• [ABOUT THIS TASK]: Your reply should reproduce all the data below exactly while excluding the pictures.

• [GIVEN MATERIAL]:

[Start of Attachment]

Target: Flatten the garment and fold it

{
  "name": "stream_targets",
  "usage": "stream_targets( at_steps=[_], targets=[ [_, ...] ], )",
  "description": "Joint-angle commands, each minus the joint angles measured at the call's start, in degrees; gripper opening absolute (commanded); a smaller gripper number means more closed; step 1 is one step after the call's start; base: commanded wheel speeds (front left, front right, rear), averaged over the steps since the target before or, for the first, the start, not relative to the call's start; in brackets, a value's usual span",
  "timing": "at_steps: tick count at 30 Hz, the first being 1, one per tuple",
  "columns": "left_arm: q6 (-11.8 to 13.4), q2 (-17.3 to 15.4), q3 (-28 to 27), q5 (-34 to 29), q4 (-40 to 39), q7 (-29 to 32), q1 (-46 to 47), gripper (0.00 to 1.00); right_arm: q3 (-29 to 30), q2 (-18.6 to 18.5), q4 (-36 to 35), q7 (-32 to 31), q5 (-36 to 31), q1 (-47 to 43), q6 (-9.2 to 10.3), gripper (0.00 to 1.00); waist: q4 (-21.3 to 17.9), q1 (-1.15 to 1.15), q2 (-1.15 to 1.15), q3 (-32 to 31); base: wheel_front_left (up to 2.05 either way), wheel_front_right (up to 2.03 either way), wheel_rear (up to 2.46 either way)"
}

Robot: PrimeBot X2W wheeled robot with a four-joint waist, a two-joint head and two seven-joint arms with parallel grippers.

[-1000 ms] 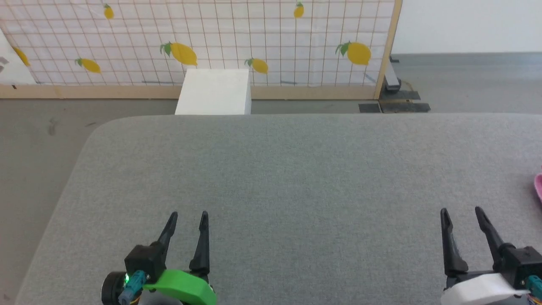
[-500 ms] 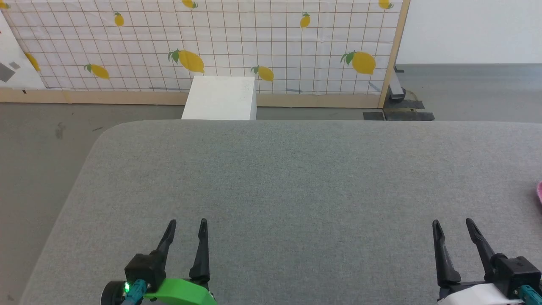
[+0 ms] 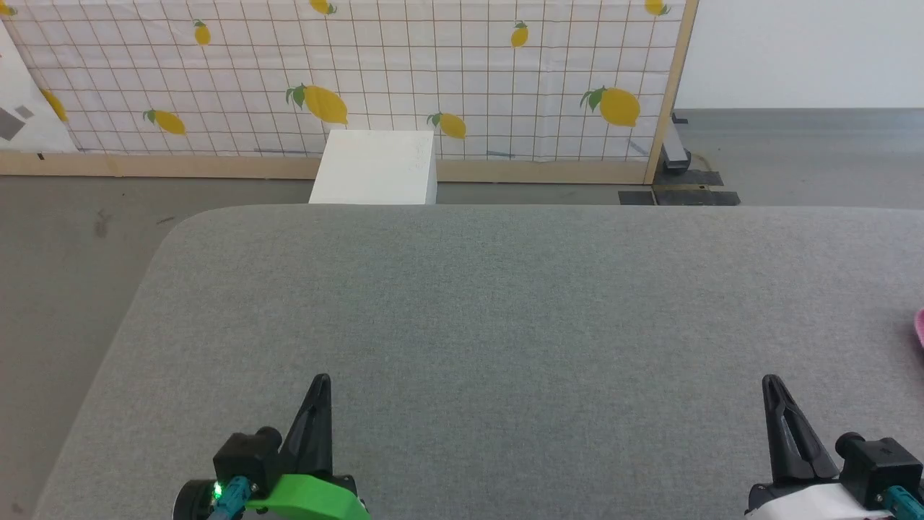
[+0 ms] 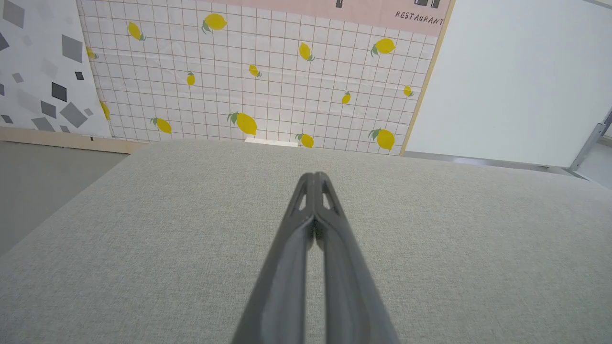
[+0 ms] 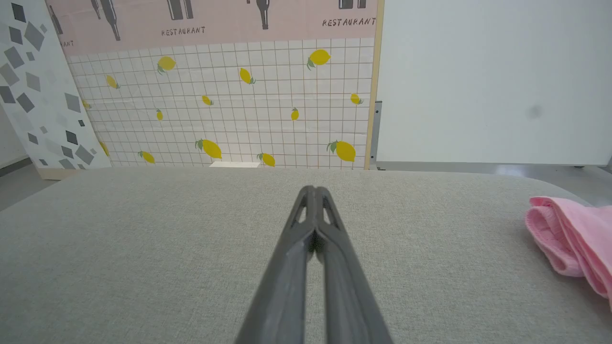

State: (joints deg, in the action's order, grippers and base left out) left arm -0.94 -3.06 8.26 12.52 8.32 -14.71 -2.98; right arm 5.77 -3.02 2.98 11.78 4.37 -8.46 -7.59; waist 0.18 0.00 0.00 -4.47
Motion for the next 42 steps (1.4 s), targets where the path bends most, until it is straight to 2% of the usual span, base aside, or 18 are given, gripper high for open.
stream_targets(
  at_steps=[1,42],
  targets=[
    [0.0,0.0,-0.04,-0.02,-0.01,0.03,0.01,0.0,-0.02,0.0,-0.01,-0.02,-0.01,0.01,0.0,0.0,0.0,0.0,0.0,0.01,0.0,0.0,0.0],
    [0.28,0.05,-2.48,-3.74,-2.48,4.4,0.89,0.0,-1.72,0.04,-0.89,-3.52,-1.31,2.53,0.03,0.0,-0.06,0.0,0.0,1.34,0.0,0.0,0.0]
  ],
)
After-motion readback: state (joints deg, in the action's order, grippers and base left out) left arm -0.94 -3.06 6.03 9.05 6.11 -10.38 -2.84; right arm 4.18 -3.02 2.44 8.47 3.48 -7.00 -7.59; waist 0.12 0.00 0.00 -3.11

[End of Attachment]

• [WRITTEN SOLUTION]:
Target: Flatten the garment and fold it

{
  "name": "stream_targets",
  "usage": "stream_targets( at_steps=[_], targets=[ [_, ...] ], )",
  "description": "Joint-angle commands, each minus the joint angles measured at the call's start, in degrees; gripper opening absolute (commanded); a smaller gripper number means more closed; step 1 is one step after the call's start; base: commanded wheel speeds (front left, front right, rear), averaged over the steps since the target before or, for the first, the start, not relative to the call's start; in brackets, a value's usual span",
  "timing": "at_steps: tick count at 30 Hz, the first being 1, one per tuple",
  "columns": "left_arm: q6 (-11.8 to 13.4), q2 (-17.3 to 15.4), q3 (-28 to 27), q5 (-34 to 29), q4 (-40 to 39), q7 (-29 to 32), q1 (-46 to 47), gripper (0.00 to 1.00); right_arm: q3 (-29 to 30), q2 (-18.6 to 18.5), q4 (-36 to 35), q7 (-32 to 31), q5 (-36 to 31), q1 (-47 to 43), q6 (-9.2 to 10.3), gripper (0.00 to 1.00); waist: q4 (-21.3 to 17.9), q1 (-1.15 to 1.15), q2 (-1.15 to 1.15), q3 (-32 to 31); base: wheel_front_left (up to 2.05 either way), wheel_front_right (up to 2.03 either way), wheel_rear (up to 2.46 either way)"
}

Robot: PrimeBot X2W wheeled robot with a four-joint waist, a two-joint head and two seven-joint arms with parallel grippers.

[-1000 ms] 
[-500 ms] 
[+0 ms] 
[+0 ms] 
[+0 ms] 

State: (joints deg, in the action's order, grippers and base left out) left arm -0.94 -3.06 8.26 12.52 8.32 -14.71 -2.98; right arm 5.77 -3.02 2.98 11.78 4.37 -8.46 -7.59; waist 0.18 0.00 0.00 -4.47
Motion for the next 42 steps (1.4 s), targets where the path bends most, until it is straight to 2% of the usual span, base aside, or 18 are given, gripper high for open.
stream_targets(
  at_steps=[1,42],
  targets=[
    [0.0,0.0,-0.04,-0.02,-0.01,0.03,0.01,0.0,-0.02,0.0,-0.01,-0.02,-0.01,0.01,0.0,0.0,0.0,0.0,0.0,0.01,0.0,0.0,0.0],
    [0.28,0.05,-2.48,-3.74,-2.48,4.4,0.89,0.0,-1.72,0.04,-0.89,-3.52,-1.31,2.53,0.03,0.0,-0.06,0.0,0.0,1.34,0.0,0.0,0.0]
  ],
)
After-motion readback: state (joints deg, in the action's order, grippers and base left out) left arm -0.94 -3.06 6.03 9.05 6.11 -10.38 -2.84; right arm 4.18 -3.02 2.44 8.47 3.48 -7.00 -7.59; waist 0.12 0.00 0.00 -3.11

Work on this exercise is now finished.